What to work on:
Among the records below, find each line bearing the word "Please" and copy it.

++++

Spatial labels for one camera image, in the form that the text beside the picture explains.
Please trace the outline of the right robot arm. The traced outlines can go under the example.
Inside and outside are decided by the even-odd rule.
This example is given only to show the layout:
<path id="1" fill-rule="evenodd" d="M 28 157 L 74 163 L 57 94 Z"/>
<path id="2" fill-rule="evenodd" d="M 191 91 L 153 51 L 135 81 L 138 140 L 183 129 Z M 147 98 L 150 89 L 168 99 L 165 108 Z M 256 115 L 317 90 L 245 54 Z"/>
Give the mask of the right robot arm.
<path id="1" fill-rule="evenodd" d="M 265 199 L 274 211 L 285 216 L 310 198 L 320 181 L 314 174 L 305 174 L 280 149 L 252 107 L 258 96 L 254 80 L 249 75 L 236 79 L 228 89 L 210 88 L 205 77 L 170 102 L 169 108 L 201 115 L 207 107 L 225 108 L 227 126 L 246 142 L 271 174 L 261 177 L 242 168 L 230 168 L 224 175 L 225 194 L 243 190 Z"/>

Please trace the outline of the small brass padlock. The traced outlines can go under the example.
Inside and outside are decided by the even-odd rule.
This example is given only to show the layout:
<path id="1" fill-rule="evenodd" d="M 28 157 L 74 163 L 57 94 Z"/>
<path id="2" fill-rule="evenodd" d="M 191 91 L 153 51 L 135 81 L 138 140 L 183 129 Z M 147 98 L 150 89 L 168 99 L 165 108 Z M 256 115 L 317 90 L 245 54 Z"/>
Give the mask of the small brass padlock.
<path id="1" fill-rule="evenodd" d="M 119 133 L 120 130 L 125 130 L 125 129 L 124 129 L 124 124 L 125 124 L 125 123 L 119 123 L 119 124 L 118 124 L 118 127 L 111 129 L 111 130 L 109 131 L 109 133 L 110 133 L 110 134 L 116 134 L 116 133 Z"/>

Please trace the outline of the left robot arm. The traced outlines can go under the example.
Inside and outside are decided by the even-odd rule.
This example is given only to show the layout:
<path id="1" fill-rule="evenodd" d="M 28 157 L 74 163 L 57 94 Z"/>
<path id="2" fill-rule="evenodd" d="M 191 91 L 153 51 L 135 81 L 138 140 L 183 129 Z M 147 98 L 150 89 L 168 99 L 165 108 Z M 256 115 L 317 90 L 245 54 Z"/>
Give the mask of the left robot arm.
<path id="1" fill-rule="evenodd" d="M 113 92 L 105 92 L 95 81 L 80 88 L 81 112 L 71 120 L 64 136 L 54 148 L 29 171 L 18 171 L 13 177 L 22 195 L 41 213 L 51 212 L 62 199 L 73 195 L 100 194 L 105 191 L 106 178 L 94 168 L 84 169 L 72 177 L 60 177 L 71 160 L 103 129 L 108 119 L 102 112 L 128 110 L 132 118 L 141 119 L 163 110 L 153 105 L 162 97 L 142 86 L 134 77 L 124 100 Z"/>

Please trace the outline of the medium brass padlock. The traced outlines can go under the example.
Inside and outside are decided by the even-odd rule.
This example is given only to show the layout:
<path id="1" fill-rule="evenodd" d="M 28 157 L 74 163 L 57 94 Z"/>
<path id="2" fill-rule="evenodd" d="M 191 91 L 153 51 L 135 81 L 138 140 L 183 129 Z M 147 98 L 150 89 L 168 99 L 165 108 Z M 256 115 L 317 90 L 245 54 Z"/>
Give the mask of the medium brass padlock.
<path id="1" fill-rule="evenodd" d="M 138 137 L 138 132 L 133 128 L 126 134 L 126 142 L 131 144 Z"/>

++++

Answer to this task:
Please trace the outline of the right robot arm. The traced outlines can go under the example.
Please trace the outline of the small brass padlock. The traced outlines can go under the example.
Please trace the outline of the left robot arm. The traced outlines can go under the example.
Please trace the outline of the medium brass padlock. The traced outlines can go under the example.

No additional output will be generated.